If one visits the pandel in the early hours of the morning, therefore, one may assume that it may not be a “star Pujo” this year. After all, a pandel in the city had installed a live-sized murti of Chief Minister Mamata Banerjee, another had recreated the Burj Khalifa, while even others boasted of much finer artistry and creativity that 66 Pally. However, it is during the Pujo rituals that one realizes why this particular pandel became talk of the town.

When The Quint visited the pandel, on a raucous Ashthami night, four women were conducting the sandhe aaroti, but a harmonium and not the usual dhunuchi was their tool of choice for paying ode to Goddess Durga.

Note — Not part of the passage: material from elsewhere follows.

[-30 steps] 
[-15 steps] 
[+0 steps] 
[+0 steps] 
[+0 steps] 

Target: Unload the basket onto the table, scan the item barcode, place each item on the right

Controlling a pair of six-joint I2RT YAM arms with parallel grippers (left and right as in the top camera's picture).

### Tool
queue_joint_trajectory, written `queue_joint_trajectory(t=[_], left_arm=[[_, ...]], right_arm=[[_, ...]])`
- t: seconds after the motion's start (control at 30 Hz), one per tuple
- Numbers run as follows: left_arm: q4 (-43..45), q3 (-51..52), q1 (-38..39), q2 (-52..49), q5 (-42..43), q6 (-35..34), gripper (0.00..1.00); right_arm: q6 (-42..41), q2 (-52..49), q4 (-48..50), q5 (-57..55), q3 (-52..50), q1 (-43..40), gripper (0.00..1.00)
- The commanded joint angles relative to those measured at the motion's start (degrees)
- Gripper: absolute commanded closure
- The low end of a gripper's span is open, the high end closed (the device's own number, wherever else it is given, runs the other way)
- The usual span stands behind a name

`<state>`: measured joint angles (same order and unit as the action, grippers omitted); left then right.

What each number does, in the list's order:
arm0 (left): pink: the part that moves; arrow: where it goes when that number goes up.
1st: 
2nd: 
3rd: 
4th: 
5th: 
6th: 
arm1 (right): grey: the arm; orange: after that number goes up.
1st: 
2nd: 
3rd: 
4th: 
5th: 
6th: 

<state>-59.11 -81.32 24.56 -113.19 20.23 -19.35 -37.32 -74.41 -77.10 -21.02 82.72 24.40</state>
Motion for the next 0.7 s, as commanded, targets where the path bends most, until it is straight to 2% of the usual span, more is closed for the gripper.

At first glance, the only thing crisper than the white and red sarees that Nandini Bhowmik, Ruma Roy, Seemanti Banerjee and Poulami Chakraborty were wearing, was their Sanskrit diction. For those of us who’ve grown up barely understanding what the purohit at the local pandel wanted us to say during anjali, that stood out more than the fact that women, and not men, were conducting the rituals.

It look a little pondering to then come to the conclusion that for the first time, an eternal truth about Durga Pujas in Bengal had been solemnized. For the first time, women who are usually involved with all the jogaar (planning) of the rituals for Maa Durga, were conducting them. For the first time, Maa was worshipping Maa.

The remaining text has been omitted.